Seminars and Colloquia

Linking Compact Object Transients to their Astrophysical OriginsIIA Colloquium

by Ms Sumedha Biswas (Radboud University, the Netherlands.)

Asia/Kolkata
Auditorium

Auditorium

Description

Abstract: 

Compact object transients, from fast X-ray transients (FXTs) to gravitational wave (GW) detections, encode the astrophysical conditions required to produce them. In this talk, I present two complementary studies unified by a central question: how do these conditions shape the populations we observe and what they can reveal? First, I examine FXTs: brief, luminous X-ray flashes with uncertain origins. A proposed channel invokes the rapid spindown of nascent millisecond magnetars formed in binary neutron star mergers. By estimating the maximum formation rate of such magnetars across all plausible channels, we test whether they can explain the observed FXT population. We find that only a small fraction of neutron stars achieve the required spin and magnetic field strengths, allowing millisecond magnetars to account for $\sim$10% of FXTs; this illustrates how population-level rate arguments can constrain transient progenitor models.

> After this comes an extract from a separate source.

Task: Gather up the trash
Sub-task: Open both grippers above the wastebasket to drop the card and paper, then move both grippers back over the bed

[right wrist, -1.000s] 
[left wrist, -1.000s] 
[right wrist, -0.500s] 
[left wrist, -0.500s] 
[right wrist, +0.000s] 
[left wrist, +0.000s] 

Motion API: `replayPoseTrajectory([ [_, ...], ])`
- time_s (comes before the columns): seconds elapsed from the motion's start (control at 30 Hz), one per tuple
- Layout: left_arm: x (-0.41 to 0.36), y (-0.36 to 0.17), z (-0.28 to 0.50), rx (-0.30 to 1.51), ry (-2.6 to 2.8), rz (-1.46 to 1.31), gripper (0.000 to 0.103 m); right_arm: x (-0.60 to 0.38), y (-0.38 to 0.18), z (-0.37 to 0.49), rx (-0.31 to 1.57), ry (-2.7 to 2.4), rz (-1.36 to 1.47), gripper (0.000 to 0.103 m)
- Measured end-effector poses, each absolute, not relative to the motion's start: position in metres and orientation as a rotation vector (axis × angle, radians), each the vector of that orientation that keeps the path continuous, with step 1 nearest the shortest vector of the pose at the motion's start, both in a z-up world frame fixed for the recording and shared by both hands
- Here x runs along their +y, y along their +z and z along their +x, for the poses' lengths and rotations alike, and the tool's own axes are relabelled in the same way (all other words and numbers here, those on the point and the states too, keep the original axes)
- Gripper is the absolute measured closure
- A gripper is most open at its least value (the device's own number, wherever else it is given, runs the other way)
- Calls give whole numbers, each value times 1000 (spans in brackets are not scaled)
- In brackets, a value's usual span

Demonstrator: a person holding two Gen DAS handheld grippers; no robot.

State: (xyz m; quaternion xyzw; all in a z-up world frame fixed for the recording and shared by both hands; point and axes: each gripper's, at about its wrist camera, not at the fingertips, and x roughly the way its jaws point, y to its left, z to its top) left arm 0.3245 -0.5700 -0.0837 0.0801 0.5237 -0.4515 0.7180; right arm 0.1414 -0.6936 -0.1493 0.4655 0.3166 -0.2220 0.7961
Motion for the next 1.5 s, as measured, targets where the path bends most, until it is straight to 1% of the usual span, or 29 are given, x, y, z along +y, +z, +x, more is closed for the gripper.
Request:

Second, I investigate binary black hole (BBH) mergers, which usually act as dark sirens. Using simulations of BBH mergers in nearby galaxies and future GW detector networks (including LIGO-India, CE, and ET), we compute 3D localization volumes using the Fisher-Information Matrix approximation, and compare them to theoretical limits derived from galaxy stellar mass functions of different BBH formation channels, metallicity-informed formation models, stellar mass fractions, and 3D p-chance. Next-generation networks routinely achieve volumes smaller than these thresholds, implying that host galaxy associations may be achievable out to $\sim1000$ Mpc, at a rate of $\sim 100~yr^{-1}$. This establishes a framework to directly connect BBH mergers to their progenitor environments and formation channels. Together, these results show how combining formation physics, population modeling, and detector capabilities enables strong constraints on progenitor pathways, turning compact object transients into powerful astrophysical and cosmological probes.